What then are the spaces in which to come together or to sustain human existence? Where and how can we live if the city fully yields to production as a means of existence? What form does this city take?

Modernism focused its efforts on finding paths to equality and democracy built on fairness. Today the greatest challenge is to achieve equality and democracy in the city, respecting each inhabitant’s diversity, without destroying the planet.

We cannot envisage a different city without talking about existence. To do so, we need to talk about care: care for our own bodies and the bodies of others. In its absence, there will be no equality, no democracy and no city. The current dynamic promotes individuals as agents who focus on their work practices to sustain themselves, their income being falsely proportional to their work. There are clear divisions between the spaces for work, leisure, recreation and rest. These activities are, in actual fact, linked by undervalued care practices.

The practice of care is vulnerable. It is often ignored in relation to productive work practices and in the economy. It is the invisible work that is performed in households, such as childcare or housekeeping. These activities are often carried out by people who are either denied rights or historically disregarded in political or urban development. But care also sees human beings as interdependent. It does not erase personal agendas or choices, but proposes an alternative vision of existence through support and exchange networks.

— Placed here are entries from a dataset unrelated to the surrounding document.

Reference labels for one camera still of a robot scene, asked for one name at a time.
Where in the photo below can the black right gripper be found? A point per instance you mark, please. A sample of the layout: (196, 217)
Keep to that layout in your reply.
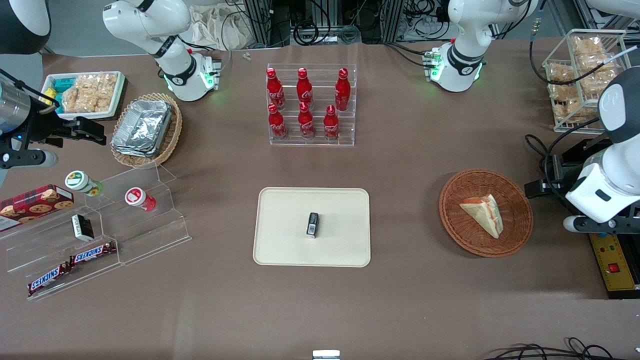
(44, 127)

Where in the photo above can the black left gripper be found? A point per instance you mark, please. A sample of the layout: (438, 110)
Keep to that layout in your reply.
(561, 183)

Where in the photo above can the triangle sandwich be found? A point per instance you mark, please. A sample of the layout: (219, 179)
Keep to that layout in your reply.
(484, 215)

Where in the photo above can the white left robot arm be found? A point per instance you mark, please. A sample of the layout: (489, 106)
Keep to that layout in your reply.
(617, 165)

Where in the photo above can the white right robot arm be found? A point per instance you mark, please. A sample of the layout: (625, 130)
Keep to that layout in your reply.
(170, 40)

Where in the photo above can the white plastic snack tray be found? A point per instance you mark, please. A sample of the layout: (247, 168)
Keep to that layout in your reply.
(117, 95)

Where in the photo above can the oval tan wicker basket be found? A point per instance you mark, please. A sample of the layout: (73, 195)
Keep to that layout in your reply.
(170, 135)

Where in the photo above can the round brown wicker basket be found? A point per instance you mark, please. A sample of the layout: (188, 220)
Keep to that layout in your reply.
(465, 235)

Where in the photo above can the beige rectangular tray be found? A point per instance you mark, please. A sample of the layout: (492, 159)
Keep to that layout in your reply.
(285, 235)

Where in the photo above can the bagged rice cracker pack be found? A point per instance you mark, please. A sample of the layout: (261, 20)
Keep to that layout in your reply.
(90, 92)

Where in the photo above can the stacked aluminium foil trays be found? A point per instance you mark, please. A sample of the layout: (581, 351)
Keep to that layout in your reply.
(142, 127)

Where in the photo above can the green lidded cup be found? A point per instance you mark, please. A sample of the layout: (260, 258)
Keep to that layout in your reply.
(82, 182)

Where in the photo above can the teal small box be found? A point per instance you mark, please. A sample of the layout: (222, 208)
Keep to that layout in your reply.
(63, 85)

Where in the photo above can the yellow small pack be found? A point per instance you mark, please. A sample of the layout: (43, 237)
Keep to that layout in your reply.
(49, 96)

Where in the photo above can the red lidded cup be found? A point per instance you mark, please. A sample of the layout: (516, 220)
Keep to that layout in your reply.
(139, 198)

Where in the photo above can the bagged fried snack pack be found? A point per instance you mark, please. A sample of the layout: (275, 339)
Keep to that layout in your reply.
(565, 106)
(597, 75)
(590, 46)
(560, 73)

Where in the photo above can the red plaid cookie box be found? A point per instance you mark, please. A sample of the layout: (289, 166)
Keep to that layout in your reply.
(35, 205)

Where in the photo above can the black and white small box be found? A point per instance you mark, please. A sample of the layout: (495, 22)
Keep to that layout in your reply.
(82, 227)

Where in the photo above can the yellow control box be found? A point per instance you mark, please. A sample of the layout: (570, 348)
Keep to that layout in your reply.
(612, 265)

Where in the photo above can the clear acrylic step display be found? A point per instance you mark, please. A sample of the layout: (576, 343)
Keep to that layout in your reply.
(145, 235)

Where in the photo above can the snickers chocolate bar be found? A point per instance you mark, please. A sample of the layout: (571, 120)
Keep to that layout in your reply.
(92, 253)
(48, 279)

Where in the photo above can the cream cloth bag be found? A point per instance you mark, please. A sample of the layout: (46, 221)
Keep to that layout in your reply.
(220, 27)

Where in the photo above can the red cola bottle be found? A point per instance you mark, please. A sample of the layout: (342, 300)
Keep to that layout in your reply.
(342, 90)
(331, 125)
(306, 122)
(304, 89)
(275, 90)
(277, 124)

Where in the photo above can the clear acrylic bottle rack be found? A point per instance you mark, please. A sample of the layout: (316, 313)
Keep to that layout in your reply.
(345, 127)

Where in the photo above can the small black tissue pack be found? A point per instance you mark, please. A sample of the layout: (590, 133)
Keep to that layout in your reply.
(312, 225)

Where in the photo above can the grey right wrist camera bar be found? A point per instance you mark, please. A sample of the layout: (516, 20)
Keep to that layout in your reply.
(30, 159)

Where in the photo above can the aluminium frame rack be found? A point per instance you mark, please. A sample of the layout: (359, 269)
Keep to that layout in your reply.
(320, 20)

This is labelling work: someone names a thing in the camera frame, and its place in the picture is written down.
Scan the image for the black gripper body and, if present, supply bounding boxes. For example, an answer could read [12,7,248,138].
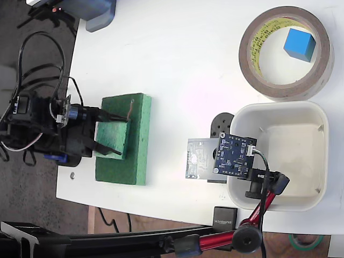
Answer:
[58,107,97,160]

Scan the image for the blue cube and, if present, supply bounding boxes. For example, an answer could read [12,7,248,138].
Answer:
[283,28,316,63]

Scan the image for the black six-joint robot arm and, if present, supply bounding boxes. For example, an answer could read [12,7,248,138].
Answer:
[0,90,94,162]

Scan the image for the brown roll of tape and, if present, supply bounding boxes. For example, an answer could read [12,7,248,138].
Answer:
[238,5,335,103]

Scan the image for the green tape roll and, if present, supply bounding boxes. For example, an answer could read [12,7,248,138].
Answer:
[288,233,324,249]

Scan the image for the small light green sponge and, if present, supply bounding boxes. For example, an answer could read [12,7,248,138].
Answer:
[94,120,132,160]

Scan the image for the blue clamp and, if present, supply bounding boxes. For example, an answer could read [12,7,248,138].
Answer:
[44,154,68,164]

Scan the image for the large dark green sponge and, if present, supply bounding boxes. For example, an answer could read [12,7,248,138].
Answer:
[95,92,153,187]

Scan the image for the black clamp stand bar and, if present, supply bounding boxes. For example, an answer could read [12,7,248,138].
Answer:
[0,220,216,258]

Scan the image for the grey bare circuit board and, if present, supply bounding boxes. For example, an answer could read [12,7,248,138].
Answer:
[184,137,229,182]

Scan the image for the black round disc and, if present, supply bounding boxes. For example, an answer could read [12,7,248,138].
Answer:
[209,112,235,139]

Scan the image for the black stand with orange light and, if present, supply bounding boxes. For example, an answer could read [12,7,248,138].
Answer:
[17,4,81,30]

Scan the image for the small black box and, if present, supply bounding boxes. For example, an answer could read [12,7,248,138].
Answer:
[213,206,239,231]

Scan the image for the white plastic container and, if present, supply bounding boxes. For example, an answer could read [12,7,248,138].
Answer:
[226,101,330,212]

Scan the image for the thin copper wire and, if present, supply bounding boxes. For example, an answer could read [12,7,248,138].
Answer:
[125,99,135,121]

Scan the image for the gripper-mounted camera board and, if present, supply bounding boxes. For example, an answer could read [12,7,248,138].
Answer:
[54,94,90,126]

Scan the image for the thin black camera cable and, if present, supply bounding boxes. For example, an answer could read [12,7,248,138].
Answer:
[67,76,84,107]

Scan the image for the short black cable loop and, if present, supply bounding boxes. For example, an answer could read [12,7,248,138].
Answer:
[23,149,38,167]

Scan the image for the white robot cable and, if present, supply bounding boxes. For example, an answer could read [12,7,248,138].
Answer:
[0,132,44,152]

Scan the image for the black cable under table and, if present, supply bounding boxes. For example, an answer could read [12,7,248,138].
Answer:
[97,207,132,233]

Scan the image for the long black robot cable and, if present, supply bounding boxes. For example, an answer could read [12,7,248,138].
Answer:
[17,31,67,94]

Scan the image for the blue camera circuit board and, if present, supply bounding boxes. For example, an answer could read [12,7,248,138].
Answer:
[213,131,257,178]

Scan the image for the red articulated camera holder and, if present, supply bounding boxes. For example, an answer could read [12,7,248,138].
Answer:
[171,168,291,255]

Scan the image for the black cable of blue board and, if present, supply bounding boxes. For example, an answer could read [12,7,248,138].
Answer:
[252,150,271,258]

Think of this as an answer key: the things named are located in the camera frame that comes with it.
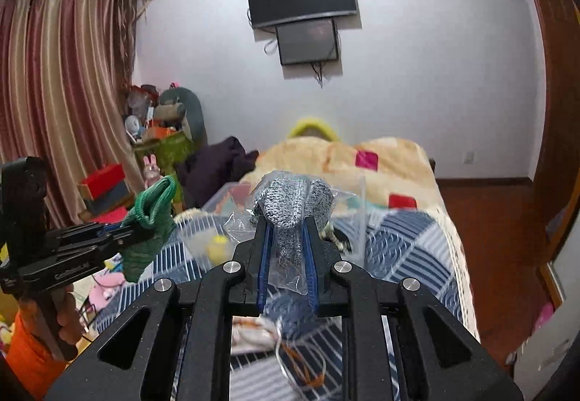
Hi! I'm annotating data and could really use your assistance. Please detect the bed with patterned blankets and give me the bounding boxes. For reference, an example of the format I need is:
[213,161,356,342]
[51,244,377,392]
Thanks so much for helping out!
[85,136,482,401]

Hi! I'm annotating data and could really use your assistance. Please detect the pink plush toy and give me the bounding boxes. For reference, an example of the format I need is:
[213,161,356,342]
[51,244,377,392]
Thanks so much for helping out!
[87,271,127,308]

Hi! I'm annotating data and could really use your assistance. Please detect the small black wall monitor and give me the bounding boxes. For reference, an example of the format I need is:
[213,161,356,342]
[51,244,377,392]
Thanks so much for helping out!
[275,18,340,66]

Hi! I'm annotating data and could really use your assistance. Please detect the dark purple clothing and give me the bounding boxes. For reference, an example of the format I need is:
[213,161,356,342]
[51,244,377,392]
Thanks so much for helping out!
[176,136,260,210]

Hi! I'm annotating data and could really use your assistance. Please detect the black monitor cable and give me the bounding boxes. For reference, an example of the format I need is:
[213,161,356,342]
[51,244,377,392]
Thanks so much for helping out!
[310,60,329,88]

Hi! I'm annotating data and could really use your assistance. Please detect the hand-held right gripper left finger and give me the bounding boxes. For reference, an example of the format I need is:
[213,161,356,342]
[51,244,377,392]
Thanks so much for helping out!
[45,216,273,401]

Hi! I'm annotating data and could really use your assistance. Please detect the grey knitted socks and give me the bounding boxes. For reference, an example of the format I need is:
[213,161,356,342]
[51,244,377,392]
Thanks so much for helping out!
[224,170,359,294]

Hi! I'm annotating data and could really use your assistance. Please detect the clear bag with orange item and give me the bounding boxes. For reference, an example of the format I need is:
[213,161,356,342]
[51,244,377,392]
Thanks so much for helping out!
[230,315,328,389]

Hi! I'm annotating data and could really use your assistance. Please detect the dark grey box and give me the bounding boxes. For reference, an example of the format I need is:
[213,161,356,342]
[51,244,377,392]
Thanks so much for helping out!
[83,180,131,215]

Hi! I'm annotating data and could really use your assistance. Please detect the clear plastic storage box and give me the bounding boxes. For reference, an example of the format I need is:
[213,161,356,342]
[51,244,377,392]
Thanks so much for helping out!
[201,176,369,267]

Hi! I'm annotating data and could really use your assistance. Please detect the person's left forearm orange sleeve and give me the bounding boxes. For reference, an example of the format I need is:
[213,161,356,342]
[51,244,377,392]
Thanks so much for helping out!
[7,299,69,399]

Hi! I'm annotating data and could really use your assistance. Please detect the green fabric bag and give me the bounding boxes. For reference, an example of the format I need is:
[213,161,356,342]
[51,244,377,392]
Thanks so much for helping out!
[133,129,196,203]

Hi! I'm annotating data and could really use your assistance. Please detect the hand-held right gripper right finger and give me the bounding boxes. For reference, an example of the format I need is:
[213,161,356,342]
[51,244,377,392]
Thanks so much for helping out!
[301,217,524,401]

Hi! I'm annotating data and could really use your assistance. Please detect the striped red beige curtain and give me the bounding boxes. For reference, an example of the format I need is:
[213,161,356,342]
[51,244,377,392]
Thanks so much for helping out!
[0,0,146,230]

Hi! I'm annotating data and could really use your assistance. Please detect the green knitted sock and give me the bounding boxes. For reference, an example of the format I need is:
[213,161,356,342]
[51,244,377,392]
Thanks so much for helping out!
[119,175,177,283]

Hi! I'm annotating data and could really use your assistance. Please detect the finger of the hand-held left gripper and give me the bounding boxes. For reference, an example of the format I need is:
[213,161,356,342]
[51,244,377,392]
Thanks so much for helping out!
[93,230,156,265]
[53,221,142,244]

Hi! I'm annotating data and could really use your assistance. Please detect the red box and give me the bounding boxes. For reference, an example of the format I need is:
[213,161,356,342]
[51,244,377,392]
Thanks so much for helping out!
[79,163,128,201]

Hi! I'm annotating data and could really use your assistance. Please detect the person's left hand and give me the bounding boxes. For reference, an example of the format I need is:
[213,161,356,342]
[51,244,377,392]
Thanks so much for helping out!
[19,281,88,359]

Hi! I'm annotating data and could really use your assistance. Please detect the grey green plush toy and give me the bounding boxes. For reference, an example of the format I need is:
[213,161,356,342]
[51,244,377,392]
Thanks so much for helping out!
[152,86,208,145]

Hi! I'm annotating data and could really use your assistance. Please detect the yellow plush ring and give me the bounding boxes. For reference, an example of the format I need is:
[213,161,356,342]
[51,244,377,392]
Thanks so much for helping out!
[288,117,341,142]

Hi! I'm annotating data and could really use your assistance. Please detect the brown wooden door frame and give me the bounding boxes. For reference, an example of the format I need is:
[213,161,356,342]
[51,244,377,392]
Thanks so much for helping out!
[455,0,580,268]

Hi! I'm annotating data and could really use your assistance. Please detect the pink bunny toy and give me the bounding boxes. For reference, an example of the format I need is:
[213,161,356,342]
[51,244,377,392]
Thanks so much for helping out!
[142,154,165,192]

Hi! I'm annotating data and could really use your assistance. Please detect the yellow ball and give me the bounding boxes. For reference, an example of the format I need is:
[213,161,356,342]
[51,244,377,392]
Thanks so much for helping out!
[206,235,230,260]

Today, care practices are made invisible in the home. Posed as the opposite model to work, “the place of rest”, the home, conceals these tasks and discrimination thus determines, or facilitates, the survival of the current economic model. To paraphrase the words of Silvia Federici, the revolution at point zero is, therefore, the revolution of the most essential space for our existence: the home, also knowing that the places where we live are the ones that constitute the largest proportion of the built environment (70%).[3]

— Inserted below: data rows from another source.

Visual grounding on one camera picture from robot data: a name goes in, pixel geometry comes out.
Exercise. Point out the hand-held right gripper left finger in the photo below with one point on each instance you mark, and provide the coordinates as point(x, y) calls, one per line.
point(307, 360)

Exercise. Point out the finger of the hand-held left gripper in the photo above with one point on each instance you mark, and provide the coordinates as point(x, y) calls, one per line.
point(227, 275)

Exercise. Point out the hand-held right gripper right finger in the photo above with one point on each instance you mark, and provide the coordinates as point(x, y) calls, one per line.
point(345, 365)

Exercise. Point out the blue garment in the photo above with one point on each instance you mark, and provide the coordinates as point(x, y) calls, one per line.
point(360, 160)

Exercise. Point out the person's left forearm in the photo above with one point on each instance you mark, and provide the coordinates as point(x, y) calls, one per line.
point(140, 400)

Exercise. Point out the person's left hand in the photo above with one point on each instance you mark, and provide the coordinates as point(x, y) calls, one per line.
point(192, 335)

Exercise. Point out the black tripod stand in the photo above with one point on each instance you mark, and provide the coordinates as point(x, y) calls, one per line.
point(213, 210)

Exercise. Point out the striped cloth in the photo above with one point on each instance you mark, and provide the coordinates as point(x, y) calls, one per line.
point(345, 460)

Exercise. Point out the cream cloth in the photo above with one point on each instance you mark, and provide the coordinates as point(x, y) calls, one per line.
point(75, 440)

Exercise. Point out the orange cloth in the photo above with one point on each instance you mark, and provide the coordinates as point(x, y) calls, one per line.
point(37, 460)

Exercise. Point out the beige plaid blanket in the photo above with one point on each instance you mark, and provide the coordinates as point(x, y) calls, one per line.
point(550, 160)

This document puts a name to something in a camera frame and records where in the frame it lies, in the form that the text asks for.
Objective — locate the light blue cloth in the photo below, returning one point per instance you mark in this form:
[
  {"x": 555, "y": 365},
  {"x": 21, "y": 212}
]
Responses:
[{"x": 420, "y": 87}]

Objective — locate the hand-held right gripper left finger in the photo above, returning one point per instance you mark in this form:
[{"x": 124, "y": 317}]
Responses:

In spatial terms, to paraphrase Dolores Hayden, the domestic revolution must be recognised as key to transforming the city. The realm of care must therefore be the backbone of work, the space that sustains the body to exist. And we must bear in mind that this revolution cannot be carried out individually, bearing in mind, moreover, that each human being understands the manner in which we inhabit this planet differently. Architecture is present and can commit itself to creating spatial forms that no longer reflect the current manner in which spaces are designed for human beings to be productive, and that promote those that strengthen and sustain existence.

We have reduced the idea of the minimum need for a body to exist to food and shelter. Certainly, these are two basic needs, but a roof over one’s head and food do not cover the need for protection and nourishment. The body also needs the emotions and rituals that allow it to absorb these elements to sustain it.

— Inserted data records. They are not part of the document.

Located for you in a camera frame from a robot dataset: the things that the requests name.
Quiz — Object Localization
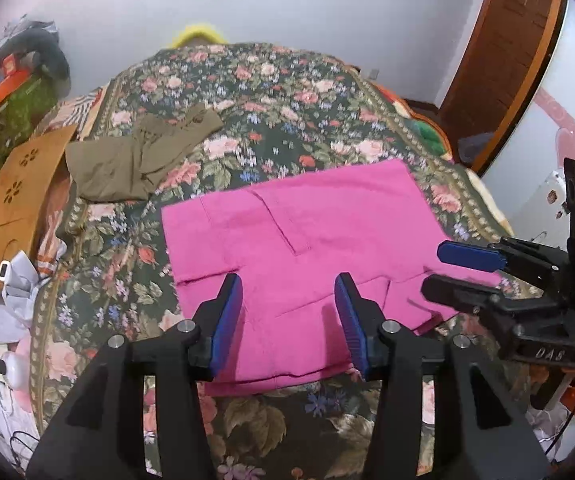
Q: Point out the pink pants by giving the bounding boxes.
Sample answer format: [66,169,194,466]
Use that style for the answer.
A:
[161,158,504,398]

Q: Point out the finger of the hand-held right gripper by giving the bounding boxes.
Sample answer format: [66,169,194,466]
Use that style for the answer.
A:
[420,274,505,317]
[436,240,508,271]

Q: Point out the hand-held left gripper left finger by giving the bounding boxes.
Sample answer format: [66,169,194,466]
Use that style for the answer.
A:
[26,273,244,480]

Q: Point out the brown board with flower cutouts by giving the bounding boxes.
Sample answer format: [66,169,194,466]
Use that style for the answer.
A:
[0,124,78,293]

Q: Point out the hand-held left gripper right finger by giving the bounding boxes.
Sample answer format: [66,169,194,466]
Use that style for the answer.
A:
[334,272,554,480]

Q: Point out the striped orange white cloth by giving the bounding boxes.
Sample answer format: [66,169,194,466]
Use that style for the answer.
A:
[42,85,111,142]

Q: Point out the white clothes pile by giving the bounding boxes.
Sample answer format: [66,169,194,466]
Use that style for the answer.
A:
[0,252,44,346]

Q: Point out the floral printed blanket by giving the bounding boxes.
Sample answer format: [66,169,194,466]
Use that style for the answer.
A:
[30,41,543,480]

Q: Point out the orange green patterned quilt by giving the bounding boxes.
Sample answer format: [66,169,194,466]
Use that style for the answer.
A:
[367,82,454,162]

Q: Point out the dark bin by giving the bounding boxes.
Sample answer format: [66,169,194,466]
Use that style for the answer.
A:
[457,131,494,167]

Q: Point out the grey bundled cloth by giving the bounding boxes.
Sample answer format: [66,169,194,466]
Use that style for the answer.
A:
[15,27,72,88]

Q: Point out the olive green pants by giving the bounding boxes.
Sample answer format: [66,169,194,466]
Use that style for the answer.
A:
[65,105,226,203]

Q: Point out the yellow fluffy pillow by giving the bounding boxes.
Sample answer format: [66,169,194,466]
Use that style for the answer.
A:
[174,23,229,49]

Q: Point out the white wardrobe with pink decoration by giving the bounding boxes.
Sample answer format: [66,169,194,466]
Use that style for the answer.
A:
[480,0,575,248]

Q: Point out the green patterned bag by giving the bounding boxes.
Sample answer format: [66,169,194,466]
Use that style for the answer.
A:
[0,77,61,173]

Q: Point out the orange box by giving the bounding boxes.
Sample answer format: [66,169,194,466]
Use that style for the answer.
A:
[0,66,34,107]

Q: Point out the brown wooden door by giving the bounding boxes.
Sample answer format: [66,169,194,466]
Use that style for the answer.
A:
[437,0,569,173]

Today’s spaces are far from allowing emotions or rituals to protect and nurture us, but, above all, they have stopped making it easier for us to create networks among ourselves to take care of existence. This is why I think that architecture needs to understand how to become a platform for living, allowing each person to determine their own way of living and relating to others.

Note

Part of this text by the same author was published under the title “Stadt der Fürsorge” in the magazine Die Architekt (February 2022).

[1] Iturbe, E. “Architecture and the Death of Carbon Modernity”. Log 47: Overcoming Carbon Form, n.d.

[2] Aureli, P. V. and Giudici, M. S. “Islands: The Settlement from Property to Care”. Log 47 Overcoming Carbon Form, Anyone Corporation, USA, 2019, pp. 175.

[3] Federici, S. Revolution at Point Zero: Housework, Reproduction, and Feminist Struggle. PM PR, 2020.